* _Required action_:
Return the following from the records below: each line, word for word, starting with the line that contains "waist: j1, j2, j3" and going on through the line that contains "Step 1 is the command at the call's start", with nothing outside that range.

----

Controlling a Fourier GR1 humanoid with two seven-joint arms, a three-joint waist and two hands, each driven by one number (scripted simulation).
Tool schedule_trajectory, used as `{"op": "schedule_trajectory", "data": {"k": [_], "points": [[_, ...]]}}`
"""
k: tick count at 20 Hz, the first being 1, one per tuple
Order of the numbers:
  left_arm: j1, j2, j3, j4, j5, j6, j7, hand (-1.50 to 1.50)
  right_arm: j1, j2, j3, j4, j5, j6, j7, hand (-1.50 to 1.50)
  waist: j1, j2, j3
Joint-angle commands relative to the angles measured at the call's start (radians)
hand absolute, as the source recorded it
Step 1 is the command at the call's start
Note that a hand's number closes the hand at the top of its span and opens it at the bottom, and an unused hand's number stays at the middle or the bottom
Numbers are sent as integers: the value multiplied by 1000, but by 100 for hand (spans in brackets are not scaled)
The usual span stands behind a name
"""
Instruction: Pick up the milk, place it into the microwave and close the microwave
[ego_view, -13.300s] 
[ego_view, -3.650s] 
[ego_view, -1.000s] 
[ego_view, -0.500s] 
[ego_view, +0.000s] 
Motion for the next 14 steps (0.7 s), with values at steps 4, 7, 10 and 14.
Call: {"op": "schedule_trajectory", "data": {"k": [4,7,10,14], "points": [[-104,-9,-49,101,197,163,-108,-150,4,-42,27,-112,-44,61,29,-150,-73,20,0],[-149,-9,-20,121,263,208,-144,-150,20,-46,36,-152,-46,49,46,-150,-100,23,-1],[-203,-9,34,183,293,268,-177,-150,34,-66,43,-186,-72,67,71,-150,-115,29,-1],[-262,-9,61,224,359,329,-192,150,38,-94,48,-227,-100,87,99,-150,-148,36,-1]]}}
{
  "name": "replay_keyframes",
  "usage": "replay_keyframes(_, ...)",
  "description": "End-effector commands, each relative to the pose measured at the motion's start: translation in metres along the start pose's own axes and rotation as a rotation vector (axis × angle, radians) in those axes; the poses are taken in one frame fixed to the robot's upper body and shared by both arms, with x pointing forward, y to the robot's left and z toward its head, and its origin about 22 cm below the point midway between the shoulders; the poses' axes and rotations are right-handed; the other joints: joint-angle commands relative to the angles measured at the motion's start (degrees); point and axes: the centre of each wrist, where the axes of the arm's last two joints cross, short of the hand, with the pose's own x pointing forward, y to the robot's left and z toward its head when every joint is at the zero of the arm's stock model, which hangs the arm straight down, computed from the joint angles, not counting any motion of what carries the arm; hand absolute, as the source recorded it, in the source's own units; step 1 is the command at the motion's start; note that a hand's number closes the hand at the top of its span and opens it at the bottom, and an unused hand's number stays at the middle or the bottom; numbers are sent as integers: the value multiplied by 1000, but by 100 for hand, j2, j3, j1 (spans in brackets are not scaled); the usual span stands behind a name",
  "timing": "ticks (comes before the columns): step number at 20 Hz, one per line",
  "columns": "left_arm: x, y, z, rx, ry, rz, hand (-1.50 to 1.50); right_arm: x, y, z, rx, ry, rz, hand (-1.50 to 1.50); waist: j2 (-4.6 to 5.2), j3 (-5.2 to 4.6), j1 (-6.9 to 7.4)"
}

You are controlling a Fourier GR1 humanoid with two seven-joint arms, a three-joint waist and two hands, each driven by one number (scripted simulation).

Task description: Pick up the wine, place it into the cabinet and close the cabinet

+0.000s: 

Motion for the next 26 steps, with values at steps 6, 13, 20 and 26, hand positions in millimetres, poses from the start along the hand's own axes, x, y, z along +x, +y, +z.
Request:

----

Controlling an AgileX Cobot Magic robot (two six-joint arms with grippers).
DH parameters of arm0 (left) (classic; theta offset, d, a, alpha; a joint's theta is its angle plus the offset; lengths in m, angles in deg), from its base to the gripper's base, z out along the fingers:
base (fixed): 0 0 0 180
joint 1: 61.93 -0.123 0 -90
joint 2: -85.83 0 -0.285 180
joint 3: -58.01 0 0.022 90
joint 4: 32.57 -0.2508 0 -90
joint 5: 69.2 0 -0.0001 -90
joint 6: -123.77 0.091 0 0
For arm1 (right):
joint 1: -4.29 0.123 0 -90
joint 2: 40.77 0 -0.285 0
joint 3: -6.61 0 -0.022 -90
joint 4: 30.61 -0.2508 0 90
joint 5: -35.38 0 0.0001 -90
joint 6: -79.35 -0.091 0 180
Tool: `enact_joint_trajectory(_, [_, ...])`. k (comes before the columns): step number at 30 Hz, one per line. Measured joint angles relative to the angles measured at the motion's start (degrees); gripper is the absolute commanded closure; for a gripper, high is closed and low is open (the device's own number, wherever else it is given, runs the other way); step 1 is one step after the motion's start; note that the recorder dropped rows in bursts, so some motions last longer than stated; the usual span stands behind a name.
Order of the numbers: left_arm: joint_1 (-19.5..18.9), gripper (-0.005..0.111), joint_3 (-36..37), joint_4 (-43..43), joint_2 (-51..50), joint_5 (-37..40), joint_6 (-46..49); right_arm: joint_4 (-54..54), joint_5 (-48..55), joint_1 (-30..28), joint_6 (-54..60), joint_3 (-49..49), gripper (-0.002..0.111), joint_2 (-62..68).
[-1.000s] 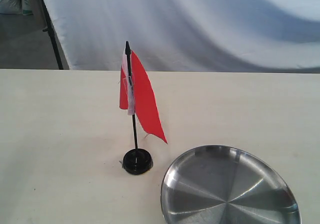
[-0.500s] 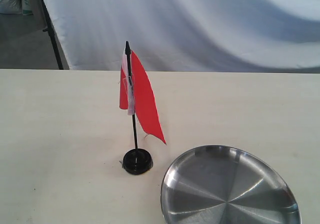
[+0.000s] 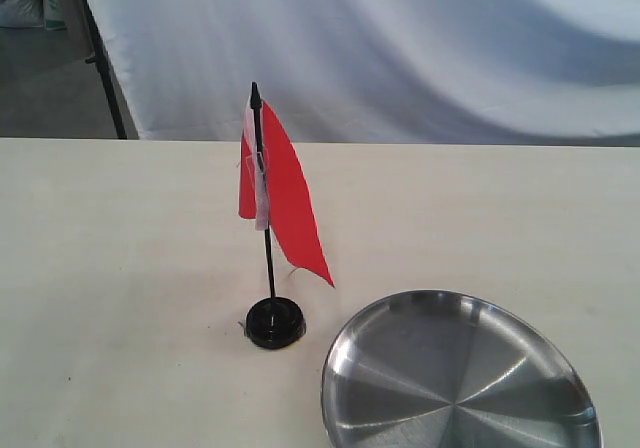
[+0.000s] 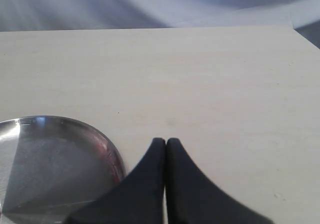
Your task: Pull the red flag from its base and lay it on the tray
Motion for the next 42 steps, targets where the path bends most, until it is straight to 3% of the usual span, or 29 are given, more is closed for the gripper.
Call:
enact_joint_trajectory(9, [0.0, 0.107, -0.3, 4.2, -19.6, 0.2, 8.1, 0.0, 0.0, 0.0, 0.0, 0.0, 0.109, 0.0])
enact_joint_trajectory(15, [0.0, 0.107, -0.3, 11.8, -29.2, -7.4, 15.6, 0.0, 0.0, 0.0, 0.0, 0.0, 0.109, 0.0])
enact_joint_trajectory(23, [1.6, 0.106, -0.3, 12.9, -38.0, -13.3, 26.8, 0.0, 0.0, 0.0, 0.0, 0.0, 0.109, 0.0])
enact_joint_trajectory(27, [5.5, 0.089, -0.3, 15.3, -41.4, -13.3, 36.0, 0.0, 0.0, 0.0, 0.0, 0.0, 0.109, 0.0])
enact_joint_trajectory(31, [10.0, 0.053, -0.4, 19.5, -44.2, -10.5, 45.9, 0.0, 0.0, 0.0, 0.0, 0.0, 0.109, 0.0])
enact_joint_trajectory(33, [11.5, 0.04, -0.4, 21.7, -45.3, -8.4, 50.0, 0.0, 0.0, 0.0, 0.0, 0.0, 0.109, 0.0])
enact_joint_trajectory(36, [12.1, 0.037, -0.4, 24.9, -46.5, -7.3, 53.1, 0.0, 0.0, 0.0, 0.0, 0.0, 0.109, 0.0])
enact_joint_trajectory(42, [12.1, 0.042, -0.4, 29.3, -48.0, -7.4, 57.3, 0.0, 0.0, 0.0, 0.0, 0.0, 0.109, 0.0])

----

* _Response box_:
  waist: j1, j2, j3
Joint-angle commands relative to the angles measured at the call's start (radians)
hand absolute, as the source recorded it
Step 1 is the command at the call's start

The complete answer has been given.